The White House’s withering hope of congressional approval has led the president to attempt to do it himself, albeit on questionable legal grounds.
“There will be Voter I.D. for the Midterm Elections, whether approved by Congress or not!,” Trump wrote in a Truth Social post just more than one week ago.
But the reality is that Trump’s authority to unilaterally change election procedures is sharply limited, and the administration has already tested those limits — and lost. Last March, Trump signed an executive order requiring proof of citizenship on the national mail voter registration form and on a ballot request form used by military and overseas voters. A federal judge struck down both provisions on separation-of-powers grounds.
“The Framers of our Constitution entrusted this power to the parts of our government that they believed would be most responsive to the will of the people: first to the States, and then, in some instances, to Congress,” wrote U.S. District Court Judge Colleen Kollar-Kotelly. “They assigned no role at all to the President.”
Under Article I of the Constitution, the administration of elections belongs to states and localities; any nationwide changes to voting law must pass through Congress. But rather than accepting those constraints, President Trump has pushed other arms of the government to advance the effort.

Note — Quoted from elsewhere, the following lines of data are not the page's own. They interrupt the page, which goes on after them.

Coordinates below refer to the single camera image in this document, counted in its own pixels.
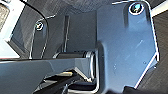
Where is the white robot box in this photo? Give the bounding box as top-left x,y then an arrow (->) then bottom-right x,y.
0,0 -> 28,60

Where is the round base wheel cap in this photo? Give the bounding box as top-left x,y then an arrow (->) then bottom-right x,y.
128,1 -> 145,16
34,21 -> 45,32

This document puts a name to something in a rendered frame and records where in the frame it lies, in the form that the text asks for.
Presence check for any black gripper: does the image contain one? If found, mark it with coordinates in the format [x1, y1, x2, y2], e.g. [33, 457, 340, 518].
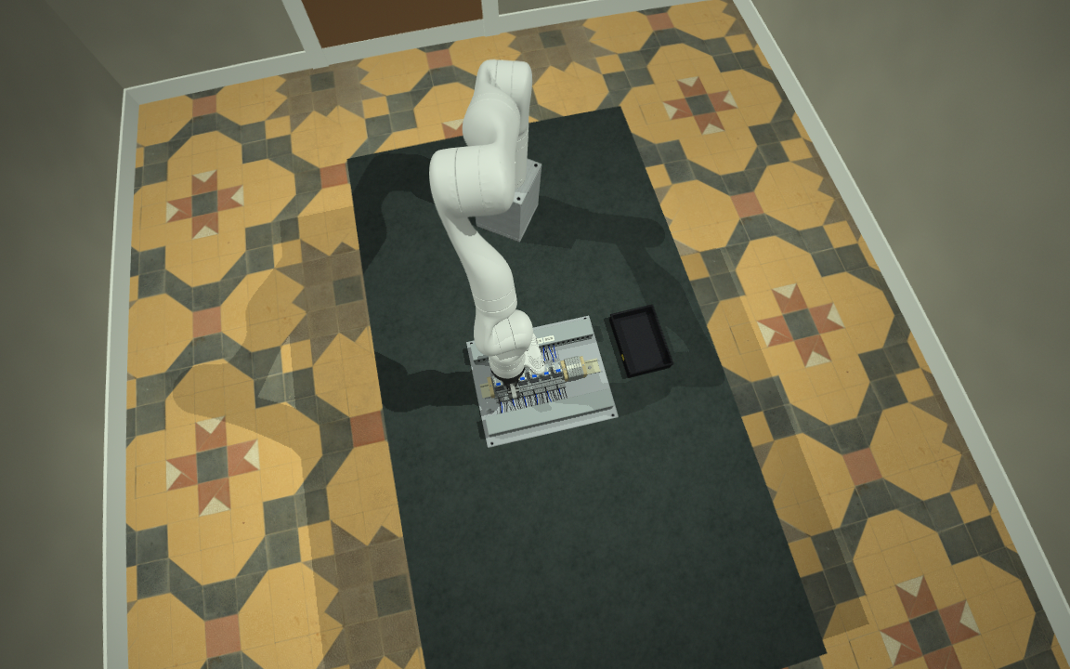
[493, 367, 526, 400]

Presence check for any black rectangular tray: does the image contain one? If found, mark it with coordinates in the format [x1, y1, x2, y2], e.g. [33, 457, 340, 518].
[609, 305, 673, 378]

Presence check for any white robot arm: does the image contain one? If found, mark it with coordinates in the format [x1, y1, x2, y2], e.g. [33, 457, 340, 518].
[429, 59, 545, 378]

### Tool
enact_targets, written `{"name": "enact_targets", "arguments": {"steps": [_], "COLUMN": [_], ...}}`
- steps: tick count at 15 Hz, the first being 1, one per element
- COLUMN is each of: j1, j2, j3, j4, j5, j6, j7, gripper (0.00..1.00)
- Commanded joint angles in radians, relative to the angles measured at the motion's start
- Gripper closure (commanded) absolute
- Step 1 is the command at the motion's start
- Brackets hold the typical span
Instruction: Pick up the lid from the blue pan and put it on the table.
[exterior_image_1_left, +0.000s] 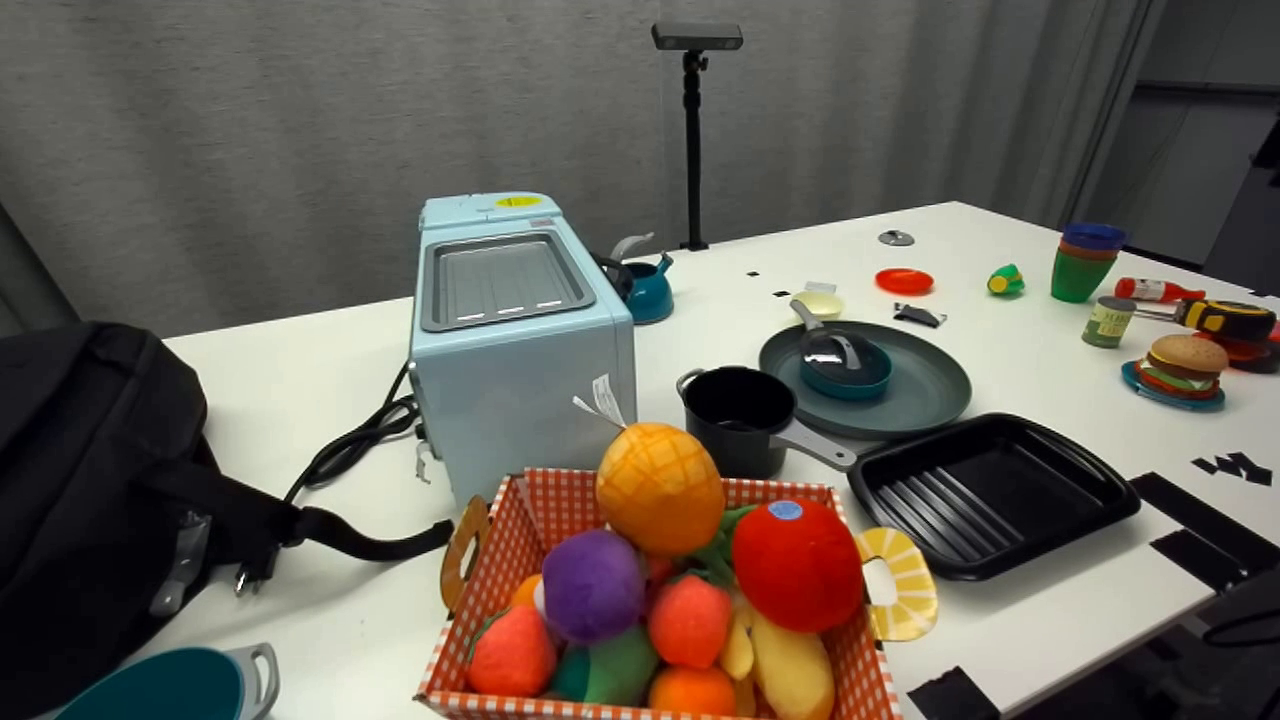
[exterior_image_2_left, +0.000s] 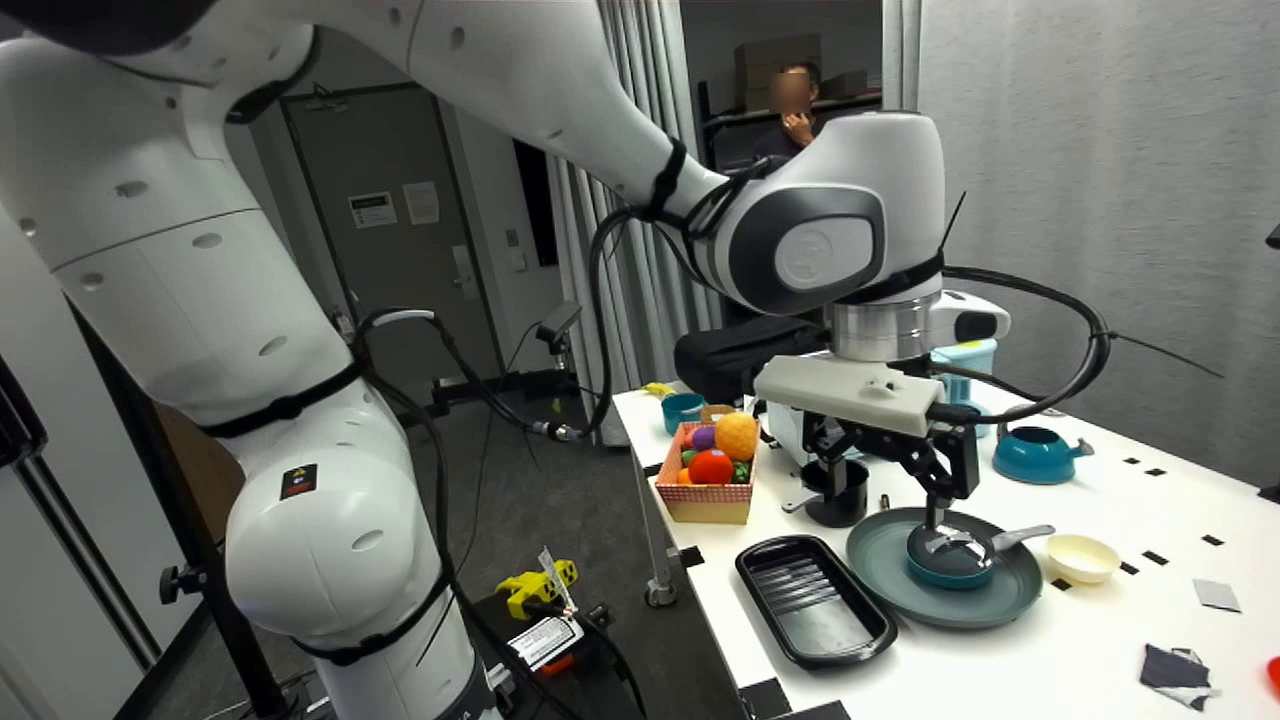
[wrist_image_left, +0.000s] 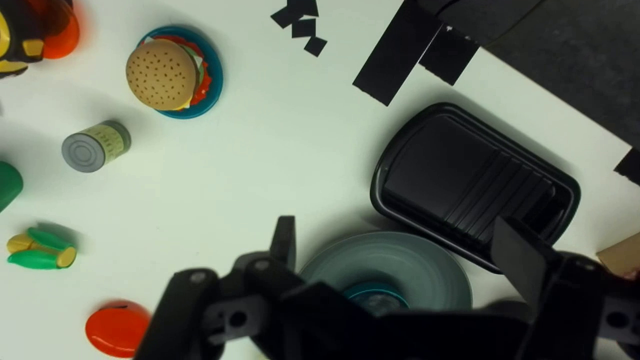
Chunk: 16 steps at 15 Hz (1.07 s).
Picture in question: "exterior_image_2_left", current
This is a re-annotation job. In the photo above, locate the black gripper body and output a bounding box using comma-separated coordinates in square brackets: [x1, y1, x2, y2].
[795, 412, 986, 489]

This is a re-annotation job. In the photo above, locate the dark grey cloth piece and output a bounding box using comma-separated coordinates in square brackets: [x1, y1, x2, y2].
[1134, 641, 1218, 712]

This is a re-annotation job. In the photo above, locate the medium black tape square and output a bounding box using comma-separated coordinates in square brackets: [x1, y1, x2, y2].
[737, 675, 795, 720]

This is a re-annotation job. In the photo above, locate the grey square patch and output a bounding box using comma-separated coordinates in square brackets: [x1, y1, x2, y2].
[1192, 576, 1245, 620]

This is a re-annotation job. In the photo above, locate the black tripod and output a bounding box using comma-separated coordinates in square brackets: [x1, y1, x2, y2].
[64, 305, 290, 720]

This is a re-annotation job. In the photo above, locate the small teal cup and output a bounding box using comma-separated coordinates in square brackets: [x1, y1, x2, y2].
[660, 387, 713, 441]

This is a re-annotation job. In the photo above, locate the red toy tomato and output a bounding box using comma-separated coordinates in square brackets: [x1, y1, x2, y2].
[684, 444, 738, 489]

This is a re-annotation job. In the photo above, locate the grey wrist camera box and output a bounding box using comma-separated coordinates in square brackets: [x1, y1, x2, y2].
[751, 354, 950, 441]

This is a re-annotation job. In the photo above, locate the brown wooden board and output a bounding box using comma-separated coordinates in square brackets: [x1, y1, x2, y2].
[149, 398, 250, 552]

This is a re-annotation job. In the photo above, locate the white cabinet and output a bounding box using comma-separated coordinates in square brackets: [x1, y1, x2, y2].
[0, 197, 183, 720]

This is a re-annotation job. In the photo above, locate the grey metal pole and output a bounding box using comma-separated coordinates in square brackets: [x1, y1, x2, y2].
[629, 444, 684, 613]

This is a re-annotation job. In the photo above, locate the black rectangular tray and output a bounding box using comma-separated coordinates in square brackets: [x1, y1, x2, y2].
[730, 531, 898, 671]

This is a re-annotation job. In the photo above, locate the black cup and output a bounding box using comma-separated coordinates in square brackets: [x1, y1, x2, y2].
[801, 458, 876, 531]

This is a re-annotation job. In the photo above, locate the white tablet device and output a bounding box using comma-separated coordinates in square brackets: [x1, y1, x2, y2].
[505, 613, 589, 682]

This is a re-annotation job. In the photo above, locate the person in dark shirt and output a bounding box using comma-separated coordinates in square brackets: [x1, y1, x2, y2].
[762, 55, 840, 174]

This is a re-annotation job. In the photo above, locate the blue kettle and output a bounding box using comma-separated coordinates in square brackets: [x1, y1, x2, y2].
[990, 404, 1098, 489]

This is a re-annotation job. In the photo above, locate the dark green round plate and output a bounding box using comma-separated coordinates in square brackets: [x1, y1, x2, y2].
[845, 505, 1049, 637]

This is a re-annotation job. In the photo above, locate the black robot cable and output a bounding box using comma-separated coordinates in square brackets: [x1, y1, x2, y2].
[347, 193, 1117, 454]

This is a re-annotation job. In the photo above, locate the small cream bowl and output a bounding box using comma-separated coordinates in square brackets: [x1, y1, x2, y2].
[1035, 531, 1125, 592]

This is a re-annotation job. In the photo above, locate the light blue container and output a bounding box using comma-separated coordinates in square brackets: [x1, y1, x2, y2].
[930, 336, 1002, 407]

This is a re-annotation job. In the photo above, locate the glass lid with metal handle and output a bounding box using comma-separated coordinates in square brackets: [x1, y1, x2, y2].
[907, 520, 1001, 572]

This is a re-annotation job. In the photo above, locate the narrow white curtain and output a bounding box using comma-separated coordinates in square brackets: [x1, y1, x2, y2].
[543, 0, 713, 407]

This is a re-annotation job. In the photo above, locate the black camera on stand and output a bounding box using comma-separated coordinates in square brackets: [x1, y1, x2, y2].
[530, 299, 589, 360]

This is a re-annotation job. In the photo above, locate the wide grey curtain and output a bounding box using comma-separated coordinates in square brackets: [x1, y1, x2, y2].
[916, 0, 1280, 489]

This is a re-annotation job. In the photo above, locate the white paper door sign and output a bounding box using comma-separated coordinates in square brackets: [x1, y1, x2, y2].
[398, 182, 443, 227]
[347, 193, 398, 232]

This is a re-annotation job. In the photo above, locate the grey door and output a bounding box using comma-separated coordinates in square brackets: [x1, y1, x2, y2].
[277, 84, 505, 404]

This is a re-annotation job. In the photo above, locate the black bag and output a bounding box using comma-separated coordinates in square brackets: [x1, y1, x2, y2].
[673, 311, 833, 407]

Homeland Security Secretary Kristi Noem asserted at an event in Maricopa County, Ariz., this month that ensuring only citizens vote in federal elections falls within her department’s purview. Days later, the department’s Homeland Security Investigations unit launched a nationwide campaign to investigate and prosecute naturalized citizens who may have improperly voted or registered in past elections before obtaining citizenship.
The Justice Department has fared no better in court. As of February, it has sued 23 states to obtain voter roll data, arguing the files are needed to verify that only eligible Americans cast ballots. A federal judge in Michigan rejected that request earlier this month.
Trump has also applied pressure at the state level. He promoted on social media the idea that Georgia’s State Election Board — controlled by three Trump allies — should assume control of elections in Fulton County, the state’s most populous and diverse county. Such a move could allow his supporters to install an administrator with authority over early voting hours, drop-box locations and voter registration in the heavily Democratic county. At a rally there last week, the president called mail-in voting “crooked as hell,” praised the FBI’s seizure of the state’s 2020 ballots and told the crowd: “We’re cleaning it up.”
The current push follows a pattern established after Trump’s 2020 defeat, when he pressured officials in several battleground states to investigate unproven and false claims of fraud and decertify election results. Rep. Mo Brooks, Republican of Alabama, said that Mr. Trump, while at Mar-a-Lago in 2021, urged him to build congressional support for “rescinding” the 2020 election and holding a new one — proposals that, Brooks said, were flatly unconstitutional.
In 2022, Trump called on Wisconsin lawmakers to “decertify” his loss there following debunked claims from a private investigator. That same year, he demanded to be declared “the rightful winner” of the 2020 election or to “have a new Election, immediately!”
“Does Wisconsin RECLAIM the Electors, turn over the Election to the actual winner (by a lot!), or sit back and do nothing as our Country continues to go to HELL?” Trump wrote in a social media post at the time.
The courts have blocked him. Congress has refused him. And yet, with eight months until Election Day 2026, the president has arrived at the same conclusion he reached in 2020, in 2021, in 2022 and again now: that the electoral system is broken, that he alone can fix it and that the law is an obstacle to be tested rather than a boundary to be observed.